== Assignment ==
Give every line of the material back exactly, images removed.

"""

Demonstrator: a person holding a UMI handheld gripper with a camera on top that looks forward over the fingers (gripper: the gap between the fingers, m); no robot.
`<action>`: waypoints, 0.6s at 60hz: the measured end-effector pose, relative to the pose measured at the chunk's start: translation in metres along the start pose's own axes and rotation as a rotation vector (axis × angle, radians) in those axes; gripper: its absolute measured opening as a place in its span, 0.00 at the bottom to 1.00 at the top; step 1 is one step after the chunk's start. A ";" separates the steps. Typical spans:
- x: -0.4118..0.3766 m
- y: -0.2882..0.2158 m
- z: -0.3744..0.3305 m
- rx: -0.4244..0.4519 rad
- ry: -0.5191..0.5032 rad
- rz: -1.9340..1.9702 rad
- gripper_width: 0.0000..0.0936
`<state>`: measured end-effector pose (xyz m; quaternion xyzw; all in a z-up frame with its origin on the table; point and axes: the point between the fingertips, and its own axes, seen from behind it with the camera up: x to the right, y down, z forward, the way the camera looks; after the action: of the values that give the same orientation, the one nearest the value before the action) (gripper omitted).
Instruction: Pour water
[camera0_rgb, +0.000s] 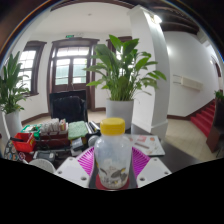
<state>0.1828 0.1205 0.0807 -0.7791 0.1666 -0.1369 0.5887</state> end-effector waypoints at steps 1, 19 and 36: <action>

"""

== Written reply ==
Demonstrator: a person holding a UMI handheld gripper with a camera on top that looks forward over the fingers (gripper: the gap between the fingers, m); no robot.
`<action>`: waypoints, 0.6s at 60hz: the measured end-effector pose, relative to the pose measured at the chunk's start: translation in metres along the start pose's own axes and rotation as a rotation vector (axis × angle, radians) in those axes; gripper: its absolute measured opening as a place in its span, 0.00 at the bottom to 1.00 at the top; step 1 is one step after the chunk's start. A ";" separates the steps. Typical spans:
- x: -0.4118..0.3766 m
- y: -0.2882..0.2158 m
- z: -0.3744..0.3305 m
- rx: -0.4244..0.4519 rad
- ry: -0.5191..0.5032 rad
- rz: -1.9340..1.9702 rad
- gripper_width: 0.0000..0.0936
`<state>`: measured end-effector pose (xyz m; quaternion xyzw; all in a z-up frame with its origin on the table; point and axes: the point between the fingertips, and its own axes, seen from behind it with the camera up: x to the right, y down, z forward, the way the camera looks; after the action: of the values that give the same orientation, the one nearest the value before the action) (gripper omitted).
Instruction: Pour water
[camera0_rgb, +0.000s] 
<state>0.1828 0.1205 0.0807 -0.7791 0.1666 -0.1369 0.5887</state> end-effector waypoints at steps 1, 19 and 36: <action>

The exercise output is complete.